Agrupados en la Fundación Augusto Pinochet, ex ministros y antiguos jefes militares hoy retirados preparaban el homenaje, como una réplica de los multitudinarios honores que el ex presidente de facto recibía cada 25 de noviembre, cuando ejercía el poder con mano de hierro.
Pero la tarde del jueves el juez Víctor Montiglio ordenó nuevamente el arresto del anciano ex dictador, esta vez por los crímenes de la “Operación Colombo”, un plan represivo que ejecutaron agentes de su Policía secreta a mediados de 1975 con una secuela de 119 desaparecidos.

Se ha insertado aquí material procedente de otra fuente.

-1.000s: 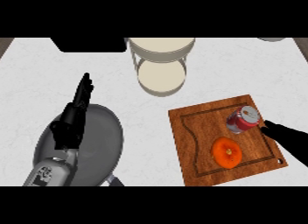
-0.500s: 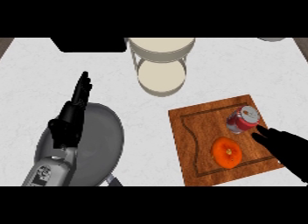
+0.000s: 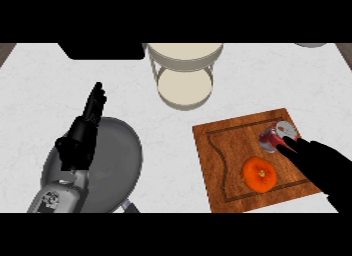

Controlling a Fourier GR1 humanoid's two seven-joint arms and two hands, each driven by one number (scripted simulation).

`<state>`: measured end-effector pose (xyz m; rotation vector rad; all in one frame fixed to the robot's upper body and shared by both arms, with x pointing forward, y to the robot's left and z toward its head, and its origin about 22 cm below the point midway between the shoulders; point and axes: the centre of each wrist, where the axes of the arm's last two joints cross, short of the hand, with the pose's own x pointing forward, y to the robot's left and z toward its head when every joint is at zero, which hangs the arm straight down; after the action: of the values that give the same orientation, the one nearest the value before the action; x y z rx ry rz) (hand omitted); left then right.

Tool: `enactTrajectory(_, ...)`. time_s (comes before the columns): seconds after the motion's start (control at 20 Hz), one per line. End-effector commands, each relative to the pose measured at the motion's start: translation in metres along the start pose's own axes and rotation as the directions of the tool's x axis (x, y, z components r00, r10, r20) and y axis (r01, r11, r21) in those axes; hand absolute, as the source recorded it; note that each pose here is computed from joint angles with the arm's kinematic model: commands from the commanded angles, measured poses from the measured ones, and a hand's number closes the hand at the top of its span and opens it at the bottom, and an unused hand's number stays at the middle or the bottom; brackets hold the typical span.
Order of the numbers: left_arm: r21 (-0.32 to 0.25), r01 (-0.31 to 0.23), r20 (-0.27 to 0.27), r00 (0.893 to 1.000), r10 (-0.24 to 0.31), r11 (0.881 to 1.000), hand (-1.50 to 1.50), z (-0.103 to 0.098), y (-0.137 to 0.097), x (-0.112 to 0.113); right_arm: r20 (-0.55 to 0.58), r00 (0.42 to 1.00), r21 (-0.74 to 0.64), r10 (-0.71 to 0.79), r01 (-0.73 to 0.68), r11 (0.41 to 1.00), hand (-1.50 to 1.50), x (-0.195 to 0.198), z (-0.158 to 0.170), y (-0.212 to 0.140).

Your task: Pick the squash from the cutting board and place it in the tiered basket

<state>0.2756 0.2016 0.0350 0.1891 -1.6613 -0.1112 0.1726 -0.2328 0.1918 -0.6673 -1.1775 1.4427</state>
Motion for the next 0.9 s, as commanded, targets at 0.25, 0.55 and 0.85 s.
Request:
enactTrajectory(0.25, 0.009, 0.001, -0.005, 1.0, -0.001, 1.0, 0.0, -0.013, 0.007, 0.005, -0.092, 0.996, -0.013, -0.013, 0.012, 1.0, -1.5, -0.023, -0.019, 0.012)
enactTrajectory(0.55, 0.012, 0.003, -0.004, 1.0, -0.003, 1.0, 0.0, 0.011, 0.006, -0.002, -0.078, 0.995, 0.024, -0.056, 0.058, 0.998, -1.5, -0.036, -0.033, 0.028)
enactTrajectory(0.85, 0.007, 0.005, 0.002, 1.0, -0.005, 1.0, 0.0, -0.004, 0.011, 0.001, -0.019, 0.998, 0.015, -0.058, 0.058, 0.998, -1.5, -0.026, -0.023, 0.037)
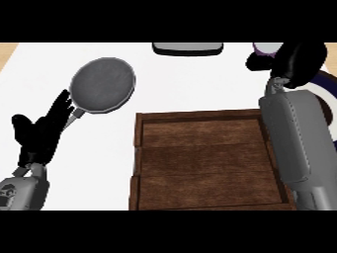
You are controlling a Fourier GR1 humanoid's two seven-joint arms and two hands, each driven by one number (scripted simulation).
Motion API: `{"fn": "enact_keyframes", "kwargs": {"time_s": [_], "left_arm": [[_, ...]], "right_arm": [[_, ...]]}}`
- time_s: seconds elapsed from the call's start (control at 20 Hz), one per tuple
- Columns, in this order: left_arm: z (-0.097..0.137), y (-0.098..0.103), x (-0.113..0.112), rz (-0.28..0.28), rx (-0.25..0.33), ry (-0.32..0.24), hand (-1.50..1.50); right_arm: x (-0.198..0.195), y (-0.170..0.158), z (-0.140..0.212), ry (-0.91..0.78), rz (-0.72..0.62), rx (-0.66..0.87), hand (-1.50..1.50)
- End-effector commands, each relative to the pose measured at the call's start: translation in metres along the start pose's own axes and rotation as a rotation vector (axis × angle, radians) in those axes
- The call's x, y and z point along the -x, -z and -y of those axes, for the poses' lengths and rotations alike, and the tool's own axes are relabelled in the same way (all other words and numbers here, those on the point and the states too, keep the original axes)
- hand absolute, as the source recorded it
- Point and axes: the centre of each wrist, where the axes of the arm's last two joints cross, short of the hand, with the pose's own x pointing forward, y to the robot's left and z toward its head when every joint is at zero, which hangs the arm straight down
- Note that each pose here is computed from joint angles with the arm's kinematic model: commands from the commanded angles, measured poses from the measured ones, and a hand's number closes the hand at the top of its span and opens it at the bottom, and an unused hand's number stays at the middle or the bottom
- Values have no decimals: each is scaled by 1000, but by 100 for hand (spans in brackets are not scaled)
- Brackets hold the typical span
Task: Pick the can from the tray and place it in the plate
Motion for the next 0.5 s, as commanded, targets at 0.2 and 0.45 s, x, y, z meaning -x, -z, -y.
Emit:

Nacido el 25 de noviembre de 1915 en el puerto Valparaíso (costa central de Chile) Pinochet irrumpió cruentamente en la historia de su país al encabezar el golpe militar que culminó con el suicidio del presidente socialista Salvador Allende, el 11 de septiembre de 1973.
Tras clausurar el parlamento y suprimir las libertades públicas, el general se convirtió para sus seguidores en un líder que “salvó al país del comunismo” y sentó las bases del actual crecimiento económico de Chile, mediante la apertura comercial y la implantación de un modelo de libre mercado.
Para sus detractores simboliza, en cambio, las peores violaciones a los derechos humanos, con asesinatos, desapariciones y torturas, como consecuencia de la represión contra “la subversión” y “el terrorismo”.
“En Chile no se mueve una hoja sin que yo lo sepa”, fue una de sus más célebres sentencias.